Murat Dağdeviren, a local journalist and former newspaper publisher from western Turkey, has been detained since July 2016. Authorities shuttered his outlet, Demokrat Gebze, and in 2017, sentenced Dağdeviren to more than seven years in prison.
A court in the western Turkish province of Kocaeli convicted Dağdeviren of “being a member of a [terrorist] organization,” according to local press reports. The court on October 10, 2017, sentenced Dağdeviren to seven years and six months in prison, the reports said.
The journalist’s lawyer, Yüksel Genç, told CPJ in October 2017 that Turkey’s National Intelligence Agency (MIT) handed the court a report that alleged that his client had the Bylock app on his phone. Bylock is an encrypted messaging application that Turkish authorities claim is evidence of membership in the Fethullah Gülen Terrorist Organization–-a charge that carries a maximum sentence of 15 years in prison, the lawyer said. The Turkish government claims Gülen’s group, which it calls FETÖ/PDY, was behind a failed coup attempt in July 2016.

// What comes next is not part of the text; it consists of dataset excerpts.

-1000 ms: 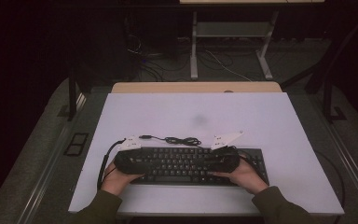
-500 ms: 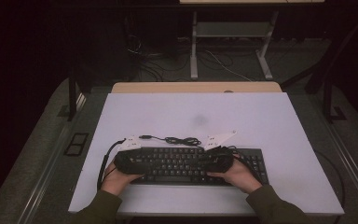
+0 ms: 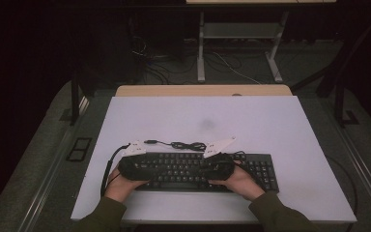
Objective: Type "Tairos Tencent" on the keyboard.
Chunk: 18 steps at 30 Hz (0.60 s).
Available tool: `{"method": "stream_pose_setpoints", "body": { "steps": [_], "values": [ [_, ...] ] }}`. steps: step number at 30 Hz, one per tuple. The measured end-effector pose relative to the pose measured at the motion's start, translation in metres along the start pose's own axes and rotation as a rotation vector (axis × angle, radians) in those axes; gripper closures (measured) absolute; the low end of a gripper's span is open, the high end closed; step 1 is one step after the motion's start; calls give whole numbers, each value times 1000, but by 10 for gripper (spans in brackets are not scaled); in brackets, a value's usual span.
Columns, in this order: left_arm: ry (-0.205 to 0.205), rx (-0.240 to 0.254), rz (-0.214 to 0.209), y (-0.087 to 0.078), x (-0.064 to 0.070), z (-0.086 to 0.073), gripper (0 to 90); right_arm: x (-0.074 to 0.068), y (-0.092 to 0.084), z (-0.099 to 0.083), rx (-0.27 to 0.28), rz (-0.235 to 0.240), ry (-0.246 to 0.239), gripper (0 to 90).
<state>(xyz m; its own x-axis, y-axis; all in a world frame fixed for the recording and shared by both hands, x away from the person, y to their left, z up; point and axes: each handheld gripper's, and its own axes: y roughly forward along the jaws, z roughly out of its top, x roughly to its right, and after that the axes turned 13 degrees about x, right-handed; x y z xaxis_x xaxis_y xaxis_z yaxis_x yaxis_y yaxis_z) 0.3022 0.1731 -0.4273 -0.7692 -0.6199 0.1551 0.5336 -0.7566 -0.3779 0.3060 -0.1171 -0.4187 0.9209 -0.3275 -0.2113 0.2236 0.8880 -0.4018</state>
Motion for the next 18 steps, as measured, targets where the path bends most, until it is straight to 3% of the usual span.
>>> {"method": "stream_pose_setpoints", "body": {
  "steps": [18],
  "values": [
    [6, 1, -4, 0, 1, 0, 365, -5, 25, -4, -55, 5, -10, 891]
  ]
}}
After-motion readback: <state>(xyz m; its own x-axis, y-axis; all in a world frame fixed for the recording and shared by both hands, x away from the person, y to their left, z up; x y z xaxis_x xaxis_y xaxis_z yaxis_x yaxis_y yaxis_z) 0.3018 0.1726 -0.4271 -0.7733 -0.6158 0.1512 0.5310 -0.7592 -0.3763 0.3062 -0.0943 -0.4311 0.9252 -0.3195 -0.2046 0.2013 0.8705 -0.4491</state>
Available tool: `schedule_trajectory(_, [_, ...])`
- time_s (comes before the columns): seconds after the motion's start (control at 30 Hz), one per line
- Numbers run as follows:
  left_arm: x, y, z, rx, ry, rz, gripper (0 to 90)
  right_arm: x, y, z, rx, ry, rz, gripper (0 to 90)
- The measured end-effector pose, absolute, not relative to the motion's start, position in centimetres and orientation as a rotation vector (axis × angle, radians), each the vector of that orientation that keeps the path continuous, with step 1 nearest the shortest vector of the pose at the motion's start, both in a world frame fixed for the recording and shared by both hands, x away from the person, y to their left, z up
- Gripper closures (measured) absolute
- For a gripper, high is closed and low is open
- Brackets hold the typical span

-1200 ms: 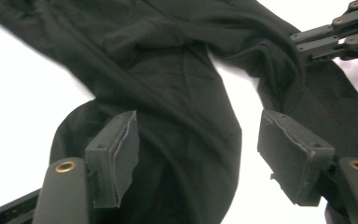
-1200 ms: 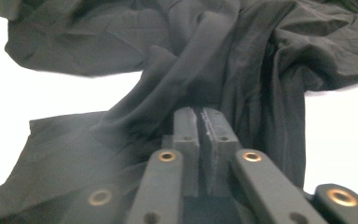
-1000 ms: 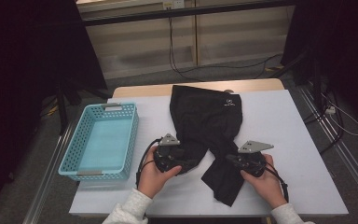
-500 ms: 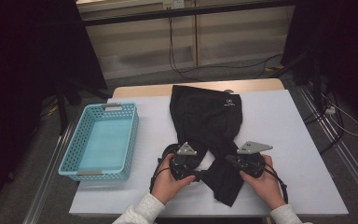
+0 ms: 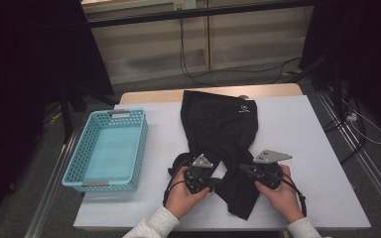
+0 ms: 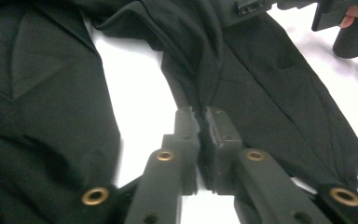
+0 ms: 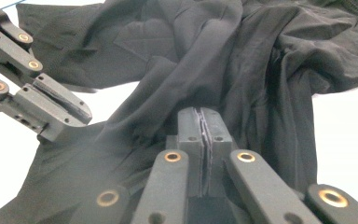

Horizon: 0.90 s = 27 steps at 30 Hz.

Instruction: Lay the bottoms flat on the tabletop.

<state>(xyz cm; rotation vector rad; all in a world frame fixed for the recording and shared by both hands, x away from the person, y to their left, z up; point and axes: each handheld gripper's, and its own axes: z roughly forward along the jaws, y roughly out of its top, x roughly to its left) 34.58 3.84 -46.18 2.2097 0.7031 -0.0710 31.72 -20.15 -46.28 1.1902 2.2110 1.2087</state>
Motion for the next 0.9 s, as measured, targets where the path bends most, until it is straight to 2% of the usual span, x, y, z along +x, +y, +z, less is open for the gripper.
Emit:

Genç said that he told the court that Dağdeviren did not use the app, but the court rejected his denial.
Prosecutors presented as evidence against Dağdeviren his published work, the lawyer said. The court found Dağdeviren not guilty of a second charge of financing terrorism, according to the reports.
Police first detained Dağdeviren on June 1, 2016, on suspicion of FETÖ/PDY membership, according to news reports. He was released but police detained him again on July 24, 2016, after the failed coup attempt, local reports said. A Kocaeli Court on July 29, 2016, ordered that he be detained pending trial on suspicion of being a member of FETÖ.

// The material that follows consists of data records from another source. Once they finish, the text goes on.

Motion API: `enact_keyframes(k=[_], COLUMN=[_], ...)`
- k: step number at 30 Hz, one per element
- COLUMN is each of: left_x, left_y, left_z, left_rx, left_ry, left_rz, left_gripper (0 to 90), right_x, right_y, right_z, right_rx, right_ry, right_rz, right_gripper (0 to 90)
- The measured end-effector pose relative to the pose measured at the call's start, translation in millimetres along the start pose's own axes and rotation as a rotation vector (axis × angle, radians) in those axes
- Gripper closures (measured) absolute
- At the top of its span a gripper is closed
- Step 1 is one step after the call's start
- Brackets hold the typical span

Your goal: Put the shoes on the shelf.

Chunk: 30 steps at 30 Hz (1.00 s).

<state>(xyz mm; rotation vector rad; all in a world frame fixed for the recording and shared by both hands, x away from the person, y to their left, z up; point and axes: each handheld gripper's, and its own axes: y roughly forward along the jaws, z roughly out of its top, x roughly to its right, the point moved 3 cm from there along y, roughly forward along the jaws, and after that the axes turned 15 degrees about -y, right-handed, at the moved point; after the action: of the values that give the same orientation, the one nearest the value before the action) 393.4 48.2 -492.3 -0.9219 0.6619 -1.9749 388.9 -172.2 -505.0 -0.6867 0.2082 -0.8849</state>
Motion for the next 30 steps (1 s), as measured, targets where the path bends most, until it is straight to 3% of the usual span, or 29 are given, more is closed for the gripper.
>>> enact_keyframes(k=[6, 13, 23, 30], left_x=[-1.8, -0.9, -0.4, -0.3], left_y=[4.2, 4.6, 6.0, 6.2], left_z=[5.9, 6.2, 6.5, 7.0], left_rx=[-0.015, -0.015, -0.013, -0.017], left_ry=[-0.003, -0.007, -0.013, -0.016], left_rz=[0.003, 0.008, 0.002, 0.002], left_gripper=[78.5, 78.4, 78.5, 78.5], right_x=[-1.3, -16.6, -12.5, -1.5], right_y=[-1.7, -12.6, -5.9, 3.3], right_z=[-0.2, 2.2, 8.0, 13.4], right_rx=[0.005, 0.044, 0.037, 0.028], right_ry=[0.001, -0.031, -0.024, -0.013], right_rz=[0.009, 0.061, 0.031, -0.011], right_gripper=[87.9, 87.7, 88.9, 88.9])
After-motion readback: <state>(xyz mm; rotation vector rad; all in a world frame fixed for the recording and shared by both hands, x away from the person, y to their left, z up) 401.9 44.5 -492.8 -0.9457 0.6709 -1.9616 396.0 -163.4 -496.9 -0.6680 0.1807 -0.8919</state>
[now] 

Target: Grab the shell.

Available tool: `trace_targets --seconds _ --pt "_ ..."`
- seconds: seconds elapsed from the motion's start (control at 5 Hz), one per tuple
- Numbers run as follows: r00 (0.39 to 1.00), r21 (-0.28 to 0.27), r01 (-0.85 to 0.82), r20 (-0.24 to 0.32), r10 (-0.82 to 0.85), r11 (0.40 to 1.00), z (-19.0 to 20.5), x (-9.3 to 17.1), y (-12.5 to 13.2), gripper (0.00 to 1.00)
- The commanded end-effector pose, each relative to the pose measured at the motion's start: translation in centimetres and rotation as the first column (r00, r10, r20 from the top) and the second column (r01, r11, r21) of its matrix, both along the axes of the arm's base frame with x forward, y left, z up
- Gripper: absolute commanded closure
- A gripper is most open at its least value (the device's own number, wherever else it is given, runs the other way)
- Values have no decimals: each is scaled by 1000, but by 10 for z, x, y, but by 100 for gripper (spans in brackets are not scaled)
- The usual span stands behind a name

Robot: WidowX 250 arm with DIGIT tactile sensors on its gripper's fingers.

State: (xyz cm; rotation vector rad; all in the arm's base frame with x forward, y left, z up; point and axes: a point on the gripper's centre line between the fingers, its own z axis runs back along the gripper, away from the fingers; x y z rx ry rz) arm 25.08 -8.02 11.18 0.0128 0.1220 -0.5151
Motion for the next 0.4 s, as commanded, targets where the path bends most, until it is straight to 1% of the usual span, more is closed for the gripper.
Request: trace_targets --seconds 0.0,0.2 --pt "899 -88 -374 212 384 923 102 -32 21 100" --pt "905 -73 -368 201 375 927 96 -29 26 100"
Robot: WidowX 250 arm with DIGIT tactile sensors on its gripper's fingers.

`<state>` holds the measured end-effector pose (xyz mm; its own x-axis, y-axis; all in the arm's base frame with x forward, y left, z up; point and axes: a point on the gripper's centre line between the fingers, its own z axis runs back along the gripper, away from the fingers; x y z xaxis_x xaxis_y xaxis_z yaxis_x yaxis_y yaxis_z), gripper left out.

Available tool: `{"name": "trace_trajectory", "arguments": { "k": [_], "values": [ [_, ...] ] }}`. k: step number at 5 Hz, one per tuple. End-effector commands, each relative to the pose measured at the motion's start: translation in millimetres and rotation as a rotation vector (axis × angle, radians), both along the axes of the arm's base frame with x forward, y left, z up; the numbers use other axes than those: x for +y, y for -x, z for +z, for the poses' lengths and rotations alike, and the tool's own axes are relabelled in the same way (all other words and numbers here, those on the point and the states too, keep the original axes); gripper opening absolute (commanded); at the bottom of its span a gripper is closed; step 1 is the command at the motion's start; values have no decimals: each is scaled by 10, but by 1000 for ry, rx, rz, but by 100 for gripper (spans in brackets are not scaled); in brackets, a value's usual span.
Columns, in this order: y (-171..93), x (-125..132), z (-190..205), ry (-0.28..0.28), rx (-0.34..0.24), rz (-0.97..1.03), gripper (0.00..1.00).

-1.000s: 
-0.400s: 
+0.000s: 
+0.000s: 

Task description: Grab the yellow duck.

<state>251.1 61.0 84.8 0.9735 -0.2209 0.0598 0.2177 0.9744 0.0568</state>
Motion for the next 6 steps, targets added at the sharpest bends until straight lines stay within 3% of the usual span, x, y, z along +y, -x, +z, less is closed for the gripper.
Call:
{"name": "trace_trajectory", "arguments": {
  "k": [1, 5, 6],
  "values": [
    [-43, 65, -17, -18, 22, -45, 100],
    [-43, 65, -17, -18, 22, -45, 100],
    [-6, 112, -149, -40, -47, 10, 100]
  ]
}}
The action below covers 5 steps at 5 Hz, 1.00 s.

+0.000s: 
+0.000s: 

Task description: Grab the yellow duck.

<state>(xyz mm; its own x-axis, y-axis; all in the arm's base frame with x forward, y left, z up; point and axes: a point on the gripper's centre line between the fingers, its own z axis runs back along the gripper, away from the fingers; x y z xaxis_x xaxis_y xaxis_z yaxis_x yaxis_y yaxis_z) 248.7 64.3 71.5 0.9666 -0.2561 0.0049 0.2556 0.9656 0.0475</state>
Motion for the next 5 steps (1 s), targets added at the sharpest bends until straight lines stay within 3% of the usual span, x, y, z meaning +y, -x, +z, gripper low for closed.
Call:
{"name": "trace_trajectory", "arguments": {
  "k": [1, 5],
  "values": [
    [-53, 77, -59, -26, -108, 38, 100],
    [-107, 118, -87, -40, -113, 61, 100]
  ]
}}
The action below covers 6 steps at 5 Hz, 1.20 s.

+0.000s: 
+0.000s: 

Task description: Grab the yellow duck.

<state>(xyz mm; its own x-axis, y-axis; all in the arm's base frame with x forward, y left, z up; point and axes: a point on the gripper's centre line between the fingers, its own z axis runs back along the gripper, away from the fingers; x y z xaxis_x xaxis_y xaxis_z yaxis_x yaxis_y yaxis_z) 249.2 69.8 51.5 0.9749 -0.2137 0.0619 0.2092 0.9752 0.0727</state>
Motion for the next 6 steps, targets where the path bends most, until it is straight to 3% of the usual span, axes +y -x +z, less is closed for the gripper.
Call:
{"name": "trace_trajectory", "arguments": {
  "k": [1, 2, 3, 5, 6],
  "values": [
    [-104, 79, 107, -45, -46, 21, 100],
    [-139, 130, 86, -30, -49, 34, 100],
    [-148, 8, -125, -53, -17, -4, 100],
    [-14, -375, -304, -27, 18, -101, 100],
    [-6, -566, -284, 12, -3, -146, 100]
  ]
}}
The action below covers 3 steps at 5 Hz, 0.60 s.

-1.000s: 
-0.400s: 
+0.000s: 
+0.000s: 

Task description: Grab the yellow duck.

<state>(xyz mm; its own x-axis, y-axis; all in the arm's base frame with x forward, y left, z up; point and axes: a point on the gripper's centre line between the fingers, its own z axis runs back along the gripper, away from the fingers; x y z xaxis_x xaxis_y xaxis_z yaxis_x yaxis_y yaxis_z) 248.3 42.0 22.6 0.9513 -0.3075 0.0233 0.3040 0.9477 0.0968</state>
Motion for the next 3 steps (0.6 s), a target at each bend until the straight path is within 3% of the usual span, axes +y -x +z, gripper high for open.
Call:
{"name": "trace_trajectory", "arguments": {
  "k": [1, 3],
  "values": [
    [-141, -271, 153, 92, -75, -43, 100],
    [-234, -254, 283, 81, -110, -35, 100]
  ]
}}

Police raided Dağdeviren’s newspaper on July 28, 2016, for allegedly being connected to FETÖ, according to local reports. The Turkish government closed 178 broadcasters, websites, and newspapers, including Demokrat Gebze, between July 20 and December 31, 2016, according to Bianet. The government sold the newspaper’s assets for an opening bid of 75,425 Turkish lira (US$22,131), the online newspaper Gazete Duvar reported in September 2017.
Genç said that the Supreme Court of Appeals denied Dağdeviren’s appeal on June 3, 2018. The lawyer said Dağdeviren’s request for a transfer to Bandırma Prison was accepted.
Genç told CPJ in an email in September 2020 that in May of that year, the Constitutional Court of Turkey rejected their appeal on the grounds of violation of the constitutional right to a fair trial.
Dağdeviren’s lawyer told CPJ that they took the case to the European Court of Human Rights in 2018, but it had not yet been heard in late 2020.
Genç told CPJ the journalist does not have any health issues in prison, nor does he have any complaints of mistreatment. He said Dağdeviren has access to books, mail, and newspapers and is allowed visits from lawyers and relatives.
CPJ emailed a request for comment on Dağdeviren’s case to the Turkish Ministry of Justice in October 2020, but did not receive a reply.